Editorial: Talking up crime now smacks of desperation

Every government in hot water feels tempted to reach for the button marked law and order, and press hard. Dramatic-sounding promises to get tougher on crime, even when they involve mingling recycled old policies with genuinely new material, are guaranteed to calm feverish headlines and soothe the panicked brows of the party faithful – for a while. Such considerations have fed into the calculations of the Prime Minister as he delivers his first major speech on crime today. It's been planned for some time but the timing is fortuitous, following a week in which Andrew Mitchell's resignation led straight into confusion on energy policy and the furore over the Chancellor's first-class train ride.

Some of what David Cameron says in unveiling a "tough but intelligent" approach on law and order breaks no new ground. Life sentences for gun runners who supply lethal weapons to gangsters sounds like a fresh idea. But pledges to toughen community sentences and the prison regime generally are hardly revolutionary.
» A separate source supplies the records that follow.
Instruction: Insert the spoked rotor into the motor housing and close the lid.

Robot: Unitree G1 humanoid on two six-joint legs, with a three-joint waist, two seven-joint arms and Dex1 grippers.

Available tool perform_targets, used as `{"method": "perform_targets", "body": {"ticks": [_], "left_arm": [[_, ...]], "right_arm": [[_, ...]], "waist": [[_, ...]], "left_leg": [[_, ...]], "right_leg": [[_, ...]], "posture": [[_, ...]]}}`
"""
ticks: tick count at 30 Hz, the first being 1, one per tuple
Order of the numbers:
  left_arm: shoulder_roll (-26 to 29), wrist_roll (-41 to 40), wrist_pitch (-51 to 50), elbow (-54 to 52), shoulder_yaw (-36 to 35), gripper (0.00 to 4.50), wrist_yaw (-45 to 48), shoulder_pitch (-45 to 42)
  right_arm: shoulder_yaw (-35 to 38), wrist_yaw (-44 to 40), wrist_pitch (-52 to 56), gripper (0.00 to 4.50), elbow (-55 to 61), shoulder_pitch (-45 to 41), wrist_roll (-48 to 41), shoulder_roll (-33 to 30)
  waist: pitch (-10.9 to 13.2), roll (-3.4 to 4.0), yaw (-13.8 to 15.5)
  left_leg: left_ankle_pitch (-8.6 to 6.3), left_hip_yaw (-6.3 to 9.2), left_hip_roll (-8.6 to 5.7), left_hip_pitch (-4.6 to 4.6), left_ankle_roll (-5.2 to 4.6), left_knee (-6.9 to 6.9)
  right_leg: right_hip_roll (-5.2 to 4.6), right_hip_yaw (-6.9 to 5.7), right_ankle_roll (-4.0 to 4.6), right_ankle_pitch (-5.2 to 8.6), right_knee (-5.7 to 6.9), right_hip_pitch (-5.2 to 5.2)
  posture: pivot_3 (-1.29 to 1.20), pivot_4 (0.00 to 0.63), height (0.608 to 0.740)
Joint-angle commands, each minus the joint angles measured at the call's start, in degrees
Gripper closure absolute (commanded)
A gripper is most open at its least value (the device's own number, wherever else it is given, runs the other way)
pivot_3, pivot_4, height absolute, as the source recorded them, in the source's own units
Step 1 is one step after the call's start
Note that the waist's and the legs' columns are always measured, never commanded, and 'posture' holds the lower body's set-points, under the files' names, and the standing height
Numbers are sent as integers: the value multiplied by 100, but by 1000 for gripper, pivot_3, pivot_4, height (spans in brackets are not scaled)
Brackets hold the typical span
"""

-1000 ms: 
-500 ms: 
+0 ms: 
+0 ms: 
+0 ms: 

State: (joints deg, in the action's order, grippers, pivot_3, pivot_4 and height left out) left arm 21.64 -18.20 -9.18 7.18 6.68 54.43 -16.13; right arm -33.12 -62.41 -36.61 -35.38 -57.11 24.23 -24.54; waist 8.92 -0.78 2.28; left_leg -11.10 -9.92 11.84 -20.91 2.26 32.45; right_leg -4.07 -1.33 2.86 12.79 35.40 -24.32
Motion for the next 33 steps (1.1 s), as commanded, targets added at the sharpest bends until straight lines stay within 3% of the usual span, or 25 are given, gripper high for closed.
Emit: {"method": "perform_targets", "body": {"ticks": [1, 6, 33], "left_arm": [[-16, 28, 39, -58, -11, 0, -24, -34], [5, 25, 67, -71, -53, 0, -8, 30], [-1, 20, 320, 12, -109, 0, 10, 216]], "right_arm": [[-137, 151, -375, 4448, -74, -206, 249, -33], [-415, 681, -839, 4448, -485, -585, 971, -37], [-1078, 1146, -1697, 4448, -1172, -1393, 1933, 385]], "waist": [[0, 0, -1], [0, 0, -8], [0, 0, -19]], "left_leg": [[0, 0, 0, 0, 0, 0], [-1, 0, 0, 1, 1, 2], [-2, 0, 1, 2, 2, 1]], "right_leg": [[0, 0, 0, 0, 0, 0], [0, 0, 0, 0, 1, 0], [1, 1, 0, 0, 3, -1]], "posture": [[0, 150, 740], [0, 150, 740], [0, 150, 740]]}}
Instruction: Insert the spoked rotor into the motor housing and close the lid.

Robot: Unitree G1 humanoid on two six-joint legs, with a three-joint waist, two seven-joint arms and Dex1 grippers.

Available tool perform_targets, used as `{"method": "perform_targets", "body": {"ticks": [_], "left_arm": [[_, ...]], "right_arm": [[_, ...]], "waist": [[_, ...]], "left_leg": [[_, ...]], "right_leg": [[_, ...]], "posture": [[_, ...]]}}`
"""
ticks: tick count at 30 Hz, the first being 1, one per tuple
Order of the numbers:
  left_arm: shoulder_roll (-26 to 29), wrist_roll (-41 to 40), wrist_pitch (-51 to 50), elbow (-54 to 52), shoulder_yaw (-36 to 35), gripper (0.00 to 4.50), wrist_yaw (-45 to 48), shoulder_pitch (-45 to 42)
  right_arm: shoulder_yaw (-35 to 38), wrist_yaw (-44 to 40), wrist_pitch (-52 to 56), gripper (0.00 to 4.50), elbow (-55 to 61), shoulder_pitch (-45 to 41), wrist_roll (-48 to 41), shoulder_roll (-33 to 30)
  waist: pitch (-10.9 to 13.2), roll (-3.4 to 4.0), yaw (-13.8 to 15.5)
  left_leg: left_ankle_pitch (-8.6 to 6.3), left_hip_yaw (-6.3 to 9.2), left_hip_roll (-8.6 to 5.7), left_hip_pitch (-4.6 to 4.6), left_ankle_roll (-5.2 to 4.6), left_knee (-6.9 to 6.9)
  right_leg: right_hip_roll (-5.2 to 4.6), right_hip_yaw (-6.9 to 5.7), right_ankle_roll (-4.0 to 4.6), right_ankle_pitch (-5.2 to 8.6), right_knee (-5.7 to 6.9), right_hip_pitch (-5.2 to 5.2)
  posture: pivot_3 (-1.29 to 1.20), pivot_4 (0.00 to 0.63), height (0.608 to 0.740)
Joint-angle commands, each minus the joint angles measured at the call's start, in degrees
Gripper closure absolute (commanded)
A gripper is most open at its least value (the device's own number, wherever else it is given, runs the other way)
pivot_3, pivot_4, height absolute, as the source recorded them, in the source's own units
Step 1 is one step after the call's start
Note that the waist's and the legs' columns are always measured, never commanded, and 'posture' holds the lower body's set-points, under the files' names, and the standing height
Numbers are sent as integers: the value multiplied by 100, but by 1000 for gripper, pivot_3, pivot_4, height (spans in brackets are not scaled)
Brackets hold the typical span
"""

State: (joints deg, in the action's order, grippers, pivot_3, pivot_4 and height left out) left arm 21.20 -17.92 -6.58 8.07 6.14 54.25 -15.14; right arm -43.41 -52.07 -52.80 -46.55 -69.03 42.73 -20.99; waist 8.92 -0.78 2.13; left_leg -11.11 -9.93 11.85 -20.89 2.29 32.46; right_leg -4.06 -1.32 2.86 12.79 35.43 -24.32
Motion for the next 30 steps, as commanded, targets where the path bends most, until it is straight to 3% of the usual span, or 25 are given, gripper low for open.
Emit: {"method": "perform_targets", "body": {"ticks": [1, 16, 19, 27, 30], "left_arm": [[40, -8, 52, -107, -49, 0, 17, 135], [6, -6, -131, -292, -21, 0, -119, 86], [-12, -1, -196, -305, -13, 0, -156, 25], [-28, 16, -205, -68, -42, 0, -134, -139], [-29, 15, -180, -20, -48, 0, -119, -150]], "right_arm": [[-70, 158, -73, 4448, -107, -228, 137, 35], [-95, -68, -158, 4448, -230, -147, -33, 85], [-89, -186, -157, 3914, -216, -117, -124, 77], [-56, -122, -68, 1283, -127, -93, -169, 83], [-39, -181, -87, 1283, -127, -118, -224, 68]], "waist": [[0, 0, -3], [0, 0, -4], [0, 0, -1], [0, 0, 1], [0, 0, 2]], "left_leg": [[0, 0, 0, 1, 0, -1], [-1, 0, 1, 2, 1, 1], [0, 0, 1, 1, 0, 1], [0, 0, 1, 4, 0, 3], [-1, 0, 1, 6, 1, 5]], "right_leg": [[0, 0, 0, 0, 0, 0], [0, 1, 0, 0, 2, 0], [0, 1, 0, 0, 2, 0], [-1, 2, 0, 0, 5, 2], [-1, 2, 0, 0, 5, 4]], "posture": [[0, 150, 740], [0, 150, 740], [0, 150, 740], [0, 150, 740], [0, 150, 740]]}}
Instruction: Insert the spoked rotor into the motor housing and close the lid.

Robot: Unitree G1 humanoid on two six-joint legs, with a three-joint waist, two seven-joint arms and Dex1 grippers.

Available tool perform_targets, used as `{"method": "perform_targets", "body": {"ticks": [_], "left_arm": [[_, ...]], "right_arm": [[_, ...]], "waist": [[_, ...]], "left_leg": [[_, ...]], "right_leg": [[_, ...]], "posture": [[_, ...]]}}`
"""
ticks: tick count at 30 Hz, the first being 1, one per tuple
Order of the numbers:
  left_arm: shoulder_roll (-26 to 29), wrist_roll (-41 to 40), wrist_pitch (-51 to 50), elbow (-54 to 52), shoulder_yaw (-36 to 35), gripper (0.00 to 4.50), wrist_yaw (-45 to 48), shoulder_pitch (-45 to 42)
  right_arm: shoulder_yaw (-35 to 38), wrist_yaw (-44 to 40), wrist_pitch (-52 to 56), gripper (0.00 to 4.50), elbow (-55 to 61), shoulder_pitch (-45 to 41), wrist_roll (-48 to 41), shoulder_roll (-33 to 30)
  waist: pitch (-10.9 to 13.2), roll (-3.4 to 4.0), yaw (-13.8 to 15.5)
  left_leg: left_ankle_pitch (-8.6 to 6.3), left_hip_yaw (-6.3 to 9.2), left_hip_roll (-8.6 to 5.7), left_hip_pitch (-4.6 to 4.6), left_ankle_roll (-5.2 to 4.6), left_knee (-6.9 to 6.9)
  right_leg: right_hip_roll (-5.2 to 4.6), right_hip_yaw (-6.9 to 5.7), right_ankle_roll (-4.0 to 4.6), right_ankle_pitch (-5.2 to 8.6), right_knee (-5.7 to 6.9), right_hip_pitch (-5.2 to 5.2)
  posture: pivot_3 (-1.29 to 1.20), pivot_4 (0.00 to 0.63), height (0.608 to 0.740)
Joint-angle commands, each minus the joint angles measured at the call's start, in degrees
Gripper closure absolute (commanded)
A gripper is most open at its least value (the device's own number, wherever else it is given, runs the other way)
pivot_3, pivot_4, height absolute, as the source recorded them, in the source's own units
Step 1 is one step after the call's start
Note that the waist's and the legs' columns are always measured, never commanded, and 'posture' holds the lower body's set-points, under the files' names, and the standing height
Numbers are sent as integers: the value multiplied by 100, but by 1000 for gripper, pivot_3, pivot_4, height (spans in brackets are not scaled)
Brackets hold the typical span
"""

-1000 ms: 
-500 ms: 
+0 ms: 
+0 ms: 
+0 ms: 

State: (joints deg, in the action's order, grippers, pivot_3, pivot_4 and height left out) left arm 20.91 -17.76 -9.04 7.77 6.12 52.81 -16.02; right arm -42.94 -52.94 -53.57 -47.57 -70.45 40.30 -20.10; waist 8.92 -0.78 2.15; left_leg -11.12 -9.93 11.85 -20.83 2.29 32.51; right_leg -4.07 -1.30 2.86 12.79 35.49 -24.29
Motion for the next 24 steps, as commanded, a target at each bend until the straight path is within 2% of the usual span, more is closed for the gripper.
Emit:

What Mr Cameron is engaged in here is that New Labour speciality, "reheating" policies, and it suggests an element of barrel-scraping.

Nor do the Prime Minister's words mark quite as radical a rupture from the liberal, rehabilitation-centred approach of the former Justice Secretary, Ken Clarke, as some may believe. Policies in place on rehabilitation of offenders, Mr Clarke's hallmark, are not about to be done away with, hence the inclusion of the term "intelligent" to balance out the accent on toughness. Not for the first time, Mr Cameron is trying to have it both ways, sounding tough on crime, but not so tough as to incur accusations of being reactionary.

At the same time, the Prime Minister's speech is, in a sense, part two of the same cabinet reshuffle that saw Mr Clarke eased out in favour of the more traditional Tory Chris Grayling and a shift to the right. The tougher-sounding crime strategy dovetails with a less environmentally sensitive approach to energy and transport questions and a more aggressive stance towards Brussels. Bundled up with a promise of an eventual referendum on Europe, it forms part of a mission to reconcile Mr Cameron to grass-roots Tories who feel alienated from his inner circle and bewildered by the experience of coalition government.

The risk in this strategy is that Mr Cameron will end up enthusing a rump of traditional Tories at the expense of floating voters, while the lesson of recent decades is that vacating the political centre ground rarely leads to an election victory. Some Tory strategists will say that crime does not fall into this political danger zone, as the population as a whole is more right-wing on crime than the elite. This may have been true, but a potential snag in this line of thinking is that as crime rates in general fall, crime may be losing its former potency as an election issue. Pledges to bang up more criminals may no longer be the guaranteed vote-winner that they once appeared to be.

The other problem facing Mr Cameron with his new crime strategy is of political credibility. The Prime Minister started out as a leader who married fiscal conservatism with socially liberal attitudes – a man who was believed to want to hug hoodies, not lock them up. By suddenly changing tack, he risks leaving traditional Tories feeling unconvinced and liberal Tories – a diminishing crowd, admittedly – feeling betrayed. If the net result is further confirmation of his reputation in the country at large for inconsistency, he may regret having embarked on this question in the first place.